О старших писателях говорить не приходится. Они, по крайней мере, видели лучшие дни; имя у них давно есть; их выбор сделан 30–40–50 лет тому назад, – как ни мудри, они ничего другого, кроме своего дела, делать не могут, не умеют и не будут. Молодых жаль чрезвычайно, и посоветовать им нечего. Мы могли бы в лучшем случае сказать начинающему писателю-эмигранту, России не помнящему или не видевшему, что он преодолеет препятствия порядка литературного, что он ни с чьей стороны не встретит недоброжелательства, что он найдет «литературную среду», т.е. внимательных читателей, слушателей, критиков из писательских кругов. Можно даже с большой вероятностью предположить, что он так или иначе «пристроит» свой роман или рассказ. Но жить литературным заработком ему наверное не удастся; едва ли даже этот заработок будет для него сколько-нибудь существенным литературным подспорьем.
Что же ему остается? «Второе ремесло»? Хорошо французскому известному писателю, по непонятной случайности не имеющему ни наследственного состояния, ни «сбережений», ни имения в Нормандии – или такое маленькое! – проводить часть дня в Министерстве иностранных дел, где им гордятся и, при всем формализме, вероятно, не слишком утомляют его работой. Он об этом министерстве еще и роман напишет. Для молодого русского писателя «второе ремесло» – это служба на заводе, в конторе, шоферская работа или что-либо в таком роде. Трудно, очень трудно тут заниматься успешно литературой. Знаю, что некоторые из наших младших товарищей именно так живут и все-таки пишут, – это истинный подвиг, мало кому заметный и тем большего уважения заслуживающий. Им говорят: «живите как жили солдаты Вердена». Слова красивые, но реального смысла не имеющие и в психологическом смысле а la longue довольно безнадежные. В условиях Вердена можно жить месяцы, но не годы, – и потом, какой же это Верден! Тут каторжная проза всевозможных heures de présence, и contraventions, физическая и умственная усталость, сознание бесплодной и нерадостной работы и даром уходящего времени.

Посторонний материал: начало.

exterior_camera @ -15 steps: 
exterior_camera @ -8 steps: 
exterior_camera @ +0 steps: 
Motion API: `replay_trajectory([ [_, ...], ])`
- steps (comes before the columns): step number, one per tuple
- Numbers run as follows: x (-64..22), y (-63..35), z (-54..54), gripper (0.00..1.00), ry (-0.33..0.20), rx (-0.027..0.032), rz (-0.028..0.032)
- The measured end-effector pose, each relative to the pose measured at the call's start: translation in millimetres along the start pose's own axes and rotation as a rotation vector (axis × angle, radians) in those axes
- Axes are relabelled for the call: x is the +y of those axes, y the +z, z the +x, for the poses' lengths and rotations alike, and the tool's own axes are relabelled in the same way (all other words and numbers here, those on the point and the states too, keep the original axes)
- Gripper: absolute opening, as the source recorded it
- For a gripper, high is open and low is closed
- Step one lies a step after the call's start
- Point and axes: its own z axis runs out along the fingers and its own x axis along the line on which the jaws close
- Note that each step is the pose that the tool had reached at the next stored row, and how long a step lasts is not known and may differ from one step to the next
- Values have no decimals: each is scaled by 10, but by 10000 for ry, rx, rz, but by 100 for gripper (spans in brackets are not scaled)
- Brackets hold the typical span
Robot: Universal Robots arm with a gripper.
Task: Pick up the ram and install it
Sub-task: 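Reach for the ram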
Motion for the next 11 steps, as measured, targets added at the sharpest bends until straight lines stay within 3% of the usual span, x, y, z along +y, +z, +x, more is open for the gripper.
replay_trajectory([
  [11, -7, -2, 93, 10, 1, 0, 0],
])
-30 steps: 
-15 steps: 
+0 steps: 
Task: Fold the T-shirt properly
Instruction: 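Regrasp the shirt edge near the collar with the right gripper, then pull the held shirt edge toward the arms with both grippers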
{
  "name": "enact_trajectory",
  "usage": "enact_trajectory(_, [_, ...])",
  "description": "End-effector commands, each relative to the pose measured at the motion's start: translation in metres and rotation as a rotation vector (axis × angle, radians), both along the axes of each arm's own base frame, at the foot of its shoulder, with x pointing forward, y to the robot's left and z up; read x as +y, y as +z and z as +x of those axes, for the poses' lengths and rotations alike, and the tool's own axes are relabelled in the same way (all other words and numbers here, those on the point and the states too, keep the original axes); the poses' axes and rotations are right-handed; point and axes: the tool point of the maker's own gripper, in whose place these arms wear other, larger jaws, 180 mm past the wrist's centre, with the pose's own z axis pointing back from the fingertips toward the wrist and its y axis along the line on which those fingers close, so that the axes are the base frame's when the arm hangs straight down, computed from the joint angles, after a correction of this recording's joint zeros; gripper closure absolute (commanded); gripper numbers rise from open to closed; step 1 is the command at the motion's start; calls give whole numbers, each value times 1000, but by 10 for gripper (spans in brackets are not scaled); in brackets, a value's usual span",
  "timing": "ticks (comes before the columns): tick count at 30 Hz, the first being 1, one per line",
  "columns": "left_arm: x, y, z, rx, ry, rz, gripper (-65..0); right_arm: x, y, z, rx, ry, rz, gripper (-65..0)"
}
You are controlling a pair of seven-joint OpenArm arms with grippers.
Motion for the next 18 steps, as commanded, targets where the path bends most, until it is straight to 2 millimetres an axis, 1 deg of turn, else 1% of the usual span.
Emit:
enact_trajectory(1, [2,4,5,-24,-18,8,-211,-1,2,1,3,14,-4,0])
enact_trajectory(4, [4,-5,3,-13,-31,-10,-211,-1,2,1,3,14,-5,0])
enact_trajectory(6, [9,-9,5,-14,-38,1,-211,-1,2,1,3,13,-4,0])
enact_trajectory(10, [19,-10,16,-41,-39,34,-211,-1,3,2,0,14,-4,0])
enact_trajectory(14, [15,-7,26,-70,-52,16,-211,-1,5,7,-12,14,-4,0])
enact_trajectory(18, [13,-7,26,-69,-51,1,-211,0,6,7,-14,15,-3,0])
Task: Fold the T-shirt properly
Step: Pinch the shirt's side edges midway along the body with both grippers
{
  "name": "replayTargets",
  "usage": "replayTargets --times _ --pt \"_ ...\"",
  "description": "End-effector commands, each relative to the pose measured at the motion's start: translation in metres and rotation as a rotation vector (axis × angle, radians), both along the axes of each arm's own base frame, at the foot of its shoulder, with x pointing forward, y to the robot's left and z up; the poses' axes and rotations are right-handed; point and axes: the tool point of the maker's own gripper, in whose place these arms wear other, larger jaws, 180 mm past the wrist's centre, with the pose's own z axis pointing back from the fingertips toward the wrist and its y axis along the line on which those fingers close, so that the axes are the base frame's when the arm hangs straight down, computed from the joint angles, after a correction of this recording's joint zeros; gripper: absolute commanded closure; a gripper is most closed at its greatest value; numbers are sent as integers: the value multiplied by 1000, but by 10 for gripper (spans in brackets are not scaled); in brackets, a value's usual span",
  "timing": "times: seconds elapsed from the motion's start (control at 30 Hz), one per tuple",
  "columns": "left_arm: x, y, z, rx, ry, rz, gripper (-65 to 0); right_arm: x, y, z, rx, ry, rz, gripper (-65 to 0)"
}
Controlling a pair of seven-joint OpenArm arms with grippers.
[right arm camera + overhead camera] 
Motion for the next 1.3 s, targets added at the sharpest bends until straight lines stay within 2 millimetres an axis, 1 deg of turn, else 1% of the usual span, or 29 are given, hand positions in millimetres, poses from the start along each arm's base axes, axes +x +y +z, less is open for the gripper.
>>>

Выходом из положения могло бы быть создание большого, меценатского, заведомо убыточного и очень убыточного издательского дела за границей. Но это, разумеется, «нереально». Эмигрантские deux cents familles – сомнительные регенты и пайщики сомнительных эмигрантских дел – давно исчерпали свой скромный запас интереса к искусству и вдобавок очень утомлены: они уже на прошлой неделе пожертвовали сто франков на что-то касающееся литературы.

Современные Записки. 1936. Кн. 61. С. 400–409 (раздел «Культура и жизнь»).
Статья написана в ответ на выступление Г.Газданова (Современные Записки. Кн. 60).
Текст в угловых скобках восстановлен по смыслу.